▸ Aim of the exercise:
Each entry below is to be written out exactly, and the pictures are to be left out.

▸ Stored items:
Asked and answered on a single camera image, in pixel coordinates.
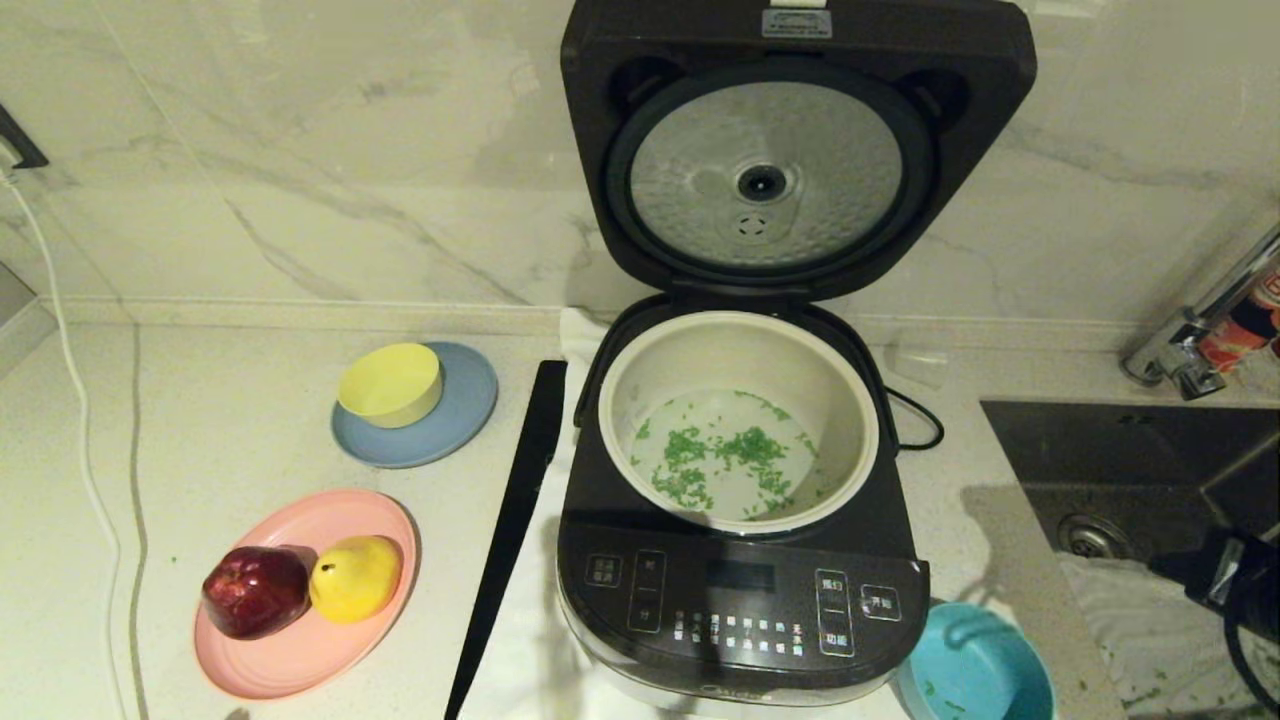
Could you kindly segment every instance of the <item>chrome faucet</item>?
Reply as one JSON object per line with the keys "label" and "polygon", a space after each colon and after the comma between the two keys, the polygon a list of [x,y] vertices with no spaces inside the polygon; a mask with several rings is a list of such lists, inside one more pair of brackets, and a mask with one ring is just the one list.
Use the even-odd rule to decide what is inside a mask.
{"label": "chrome faucet", "polygon": [[1132,379],[1155,387],[1166,377],[1174,380],[1183,400],[1196,400],[1226,387],[1226,380],[1199,351],[1207,336],[1254,283],[1280,263],[1280,223],[1240,259],[1196,305],[1174,313],[1160,331],[1120,361]]}

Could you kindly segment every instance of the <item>white countertop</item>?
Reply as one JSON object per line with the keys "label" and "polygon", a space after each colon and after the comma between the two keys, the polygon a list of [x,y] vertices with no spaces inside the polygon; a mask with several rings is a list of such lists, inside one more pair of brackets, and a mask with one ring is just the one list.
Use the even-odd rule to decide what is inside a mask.
{"label": "white countertop", "polygon": [[[329,413],[346,365],[401,340],[453,340],[484,352],[498,372],[498,406],[457,454],[417,469],[375,470],[338,450]],[[95,473],[124,546],[113,625],[122,670],[131,569],[145,547],[136,637],[148,717],[223,720],[239,707],[255,720],[440,716],[534,373],[539,360],[558,355],[557,338],[76,325],[73,342],[93,401]],[[884,363],[881,369],[947,424],[941,447],[899,459],[933,594],[989,603],[1016,619],[1048,664],[1062,717],[1123,717],[978,400],[1176,402],[1171,388],[1129,383],[1115,356],[1101,352],[952,350],[940,389],[896,377]],[[1202,402],[1275,406],[1275,397],[1231,387]],[[56,336],[0,379],[0,571],[9,578],[0,593],[0,676],[5,715],[15,717],[113,716],[99,639],[108,555],[77,469],[77,413]],[[904,439],[928,433],[908,413],[897,416]],[[191,647],[201,580],[271,510],[337,487],[384,492],[413,515],[422,565],[404,612],[369,657],[320,689],[250,705],[221,694]],[[134,497],[142,544],[127,524]],[[886,693],[855,715],[896,711]]]}

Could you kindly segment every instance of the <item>label sticker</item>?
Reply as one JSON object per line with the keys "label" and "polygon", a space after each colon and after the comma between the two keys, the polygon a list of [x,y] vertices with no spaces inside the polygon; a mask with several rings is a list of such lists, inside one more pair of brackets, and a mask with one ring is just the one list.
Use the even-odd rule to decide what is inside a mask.
{"label": "label sticker", "polygon": [[760,18],[760,36],[829,38],[831,10],[769,8]]}

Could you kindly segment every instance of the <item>power cord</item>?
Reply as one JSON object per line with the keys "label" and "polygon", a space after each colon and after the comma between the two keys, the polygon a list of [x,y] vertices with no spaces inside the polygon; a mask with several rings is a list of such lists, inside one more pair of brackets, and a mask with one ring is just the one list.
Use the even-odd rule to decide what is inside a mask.
{"label": "power cord", "polygon": [[63,345],[63,360],[67,363],[67,372],[72,377],[72,384],[76,387],[76,396],[79,398],[81,480],[84,483],[84,492],[88,495],[90,505],[93,507],[93,515],[97,518],[97,524],[102,528],[102,534],[106,536],[108,553],[111,560],[111,574],[108,578],[106,584],[106,616],[102,620],[102,647],[106,653],[106,667],[109,680],[111,683],[111,700],[115,703],[115,715],[120,720],[125,720],[128,715],[124,711],[124,697],[120,694],[120,679],[115,670],[115,652],[114,643],[111,642],[111,616],[114,615],[115,609],[115,583],[116,577],[120,574],[120,538],[115,532],[115,525],[111,524],[111,516],[106,512],[106,506],[102,503],[102,495],[97,489],[97,483],[93,480],[93,470],[90,464],[88,454],[88,391],[84,389],[84,380],[79,374],[79,369],[76,366],[76,356],[72,354],[72,343],[67,336],[67,318],[63,314],[63,300],[58,288],[58,273],[54,270],[54,259],[49,254],[49,241],[45,238],[45,233],[40,228],[40,222],[36,220],[36,214],[32,213],[31,205],[27,204],[27,199],[22,196],[22,192],[19,192],[18,187],[14,184],[17,178],[13,177],[12,169],[19,161],[20,158],[13,152],[8,143],[0,141],[0,184],[6,187],[9,192],[13,193],[14,200],[18,201],[18,206],[22,208],[22,211],[27,215],[27,220],[31,223],[31,228],[36,234],[36,243],[40,246],[40,254],[45,259],[45,269],[49,273],[49,293],[54,300],[54,316],[58,318],[58,336]]}
{"label": "power cord", "polygon": [[1280,702],[1267,693],[1267,689],[1258,680],[1258,675],[1249,667],[1248,659],[1244,657],[1244,648],[1240,647],[1240,620],[1244,618],[1244,605],[1254,592],[1253,588],[1262,583],[1276,579],[1272,568],[1271,573],[1258,573],[1248,579],[1236,579],[1238,587],[1228,593],[1226,609],[1222,614],[1222,634],[1226,638],[1226,652],[1231,657],[1231,665],[1240,674],[1245,687],[1253,693],[1253,698],[1272,717],[1280,717]]}
{"label": "power cord", "polygon": [[928,420],[929,423],[932,423],[934,428],[937,428],[937,432],[933,434],[933,438],[929,439],[929,442],[922,442],[922,443],[918,443],[918,445],[916,443],[909,443],[909,442],[900,442],[900,443],[897,443],[897,446],[900,448],[902,448],[902,450],[933,450],[934,447],[942,445],[942,438],[946,437],[947,430],[946,430],[946,428],[942,427],[942,420],[940,420],[937,415],[934,415],[928,407],[920,405],[915,400],[911,400],[910,397],[902,395],[901,392],[899,392],[899,391],[896,391],[896,389],[893,389],[893,388],[891,388],[888,386],[884,386],[884,392],[890,393],[891,397],[893,397],[895,400],[897,400],[902,405],[906,405],[911,410],[916,411],[920,416],[923,416],[925,420]]}

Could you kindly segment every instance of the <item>yellow bowl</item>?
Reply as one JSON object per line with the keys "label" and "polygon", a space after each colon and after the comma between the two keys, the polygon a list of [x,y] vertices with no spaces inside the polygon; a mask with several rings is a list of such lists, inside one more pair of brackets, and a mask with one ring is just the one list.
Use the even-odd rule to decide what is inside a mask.
{"label": "yellow bowl", "polygon": [[401,342],[365,355],[347,369],[338,402],[379,428],[421,420],[440,401],[440,360],[425,345]]}

▸ Problem solution:
Asked and answered on a single camera image, in pixel coordinates.
Could you kindly segment every instance of the <item>chrome faucet</item>?
Reply as one JSON object per line with the keys "label" and "polygon", a space after each colon and after the comma between the two keys, the polygon a list of [x,y] vertices with no spaces inside the polygon; a mask with several rings is a list of such lists, inside one more pair of brackets, and a mask with one ring is just the one list.
Use the even-odd rule to decide what is inside a mask.
{"label": "chrome faucet", "polygon": [[1132,379],[1155,387],[1166,377],[1174,380],[1183,400],[1196,400],[1226,387],[1226,380],[1199,351],[1207,336],[1254,283],[1280,263],[1280,223],[1240,259],[1196,305],[1174,313],[1160,331],[1120,361]]}

Could you kindly segment every instance of the <item>white countertop</item>?
Reply as one JSON object per line with the keys "label" and "polygon", a space after each colon and after the comma between the two keys, the polygon a list of [x,y] vertices with no spaces inside the polygon; a mask with several rings is a list of such lists, inside one more pair of brackets, and a mask with one ring is just the one list.
Use the even-odd rule to decide what is inside a mask.
{"label": "white countertop", "polygon": [[[329,413],[346,365],[401,340],[453,340],[484,352],[498,372],[498,406],[457,454],[417,469],[375,470],[338,450]],[[95,473],[124,546],[113,625],[122,670],[131,569],[145,547],[136,637],[148,717],[223,720],[239,707],[255,720],[440,716],[534,373],[539,360],[558,355],[557,338],[76,325],[73,342],[93,401]],[[884,363],[881,369],[947,424],[941,447],[899,459],[933,594],[989,603],[1016,619],[1048,664],[1062,717],[1123,717],[978,400],[1176,402],[1171,388],[1129,383],[1115,356],[1101,352],[952,350],[940,389],[896,377]],[[1202,402],[1275,406],[1275,397],[1231,387]],[[56,336],[0,379],[0,571],[9,578],[0,593],[0,676],[5,715],[15,717],[113,716],[99,639],[108,555],[77,469],[77,413]],[[904,439],[928,433],[908,413],[897,416]],[[191,647],[201,580],[271,510],[337,487],[384,492],[413,515],[422,565],[404,612],[369,657],[320,689],[250,705],[221,694]],[[134,497],[142,544],[127,524]],[[886,693],[855,715],[896,711]]]}

Could you kindly segment every instance of the <item>label sticker</item>?
Reply as one JSON object per line with the keys "label" and "polygon", a space after each colon and after the comma between the two keys, the polygon a list of [x,y] vertices with no spaces inside the polygon; a mask with several rings is a list of such lists, inside one more pair of brackets, and a mask with one ring is just the one list.
Use the even-odd rule to decide what is inside a mask.
{"label": "label sticker", "polygon": [[760,18],[760,36],[829,38],[831,10],[769,8]]}

Could you kindly segment every instance of the <item>power cord</item>?
Reply as one JSON object per line with the keys "label" and "polygon", a space after each colon and after the comma between the two keys, the polygon a list of [x,y] vertices with no spaces inside the polygon; a mask with several rings is a list of such lists, inside one more pair of brackets, and a mask with one ring is just the one list.
Use the even-odd rule to decide what is inside a mask.
{"label": "power cord", "polygon": [[63,345],[63,360],[67,363],[67,372],[72,377],[72,384],[76,387],[76,396],[79,398],[81,480],[84,483],[84,492],[88,495],[90,505],[93,507],[93,515],[97,518],[97,524],[102,528],[102,534],[106,536],[108,553],[111,560],[111,574],[108,578],[106,584],[106,616],[102,620],[102,647],[106,653],[106,667],[109,680],[111,683],[111,700],[115,703],[115,715],[120,720],[125,720],[128,715],[124,711],[124,697],[120,694],[120,679],[115,670],[115,652],[114,643],[111,642],[111,616],[114,615],[115,609],[115,583],[116,577],[120,574],[120,538],[115,532],[115,525],[111,524],[111,516],[106,512],[106,506],[102,503],[102,495],[97,489],[97,483],[93,480],[93,470],[90,464],[88,454],[88,391],[84,389],[84,380],[79,374],[79,369],[76,366],[76,356],[72,354],[72,343],[67,336],[67,318],[63,314],[63,300],[58,288],[58,273],[54,270],[54,259],[49,254],[49,241],[45,238],[45,233],[40,228],[40,222],[36,220],[36,214],[32,213],[31,205],[27,204],[27,199],[22,196],[22,192],[19,192],[18,187],[14,184],[17,178],[13,177],[12,169],[19,161],[20,158],[13,152],[8,143],[0,141],[0,184],[6,187],[9,192],[13,193],[14,200],[18,201],[18,206],[22,208],[22,211],[27,215],[27,220],[31,223],[31,228],[36,234],[36,243],[40,246],[40,254],[45,259],[45,269],[49,273],[49,293],[54,300],[54,316],[58,318],[58,336]]}
{"label": "power cord", "polygon": [[1280,702],[1267,693],[1267,689],[1258,680],[1258,675],[1249,667],[1248,659],[1244,657],[1244,648],[1240,647],[1240,620],[1244,618],[1244,605],[1254,592],[1253,588],[1262,583],[1276,579],[1272,568],[1271,573],[1258,573],[1248,579],[1236,579],[1238,587],[1228,593],[1226,609],[1222,614],[1222,634],[1226,638],[1226,652],[1231,657],[1231,665],[1240,674],[1245,687],[1253,693],[1253,698],[1272,717],[1280,717]]}
{"label": "power cord", "polygon": [[928,420],[929,423],[932,423],[934,428],[937,428],[937,432],[933,434],[933,438],[929,439],[929,442],[922,442],[922,443],[918,443],[918,445],[916,443],[909,443],[909,442],[900,442],[900,443],[897,443],[897,446],[900,448],[902,448],[902,450],[933,450],[934,447],[942,445],[942,438],[946,437],[947,430],[946,430],[946,428],[942,427],[942,420],[940,420],[937,415],[934,415],[928,407],[920,405],[915,400],[911,400],[910,397],[902,395],[901,392],[899,392],[899,391],[896,391],[896,389],[893,389],[893,388],[891,388],[888,386],[884,386],[884,392],[890,393],[891,397],[893,397],[895,400],[897,400],[902,405],[906,405],[911,410],[916,411],[920,416],[923,416],[925,420]]}

Could you kindly segment every instance of the <item>yellow bowl</item>?
Reply as one JSON object per line with the keys "label" and "polygon", a space after each colon and after the comma between the two keys, the polygon a list of [x,y] vertices with no spaces inside the polygon; a mask with several rings is a list of such lists, inside one more pair of brackets, and a mask with one ring is just the one list.
Use the even-odd rule to decide what is inside a mask.
{"label": "yellow bowl", "polygon": [[401,342],[365,355],[347,369],[338,402],[379,428],[421,420],[440,401],[440,360],[425,345]]}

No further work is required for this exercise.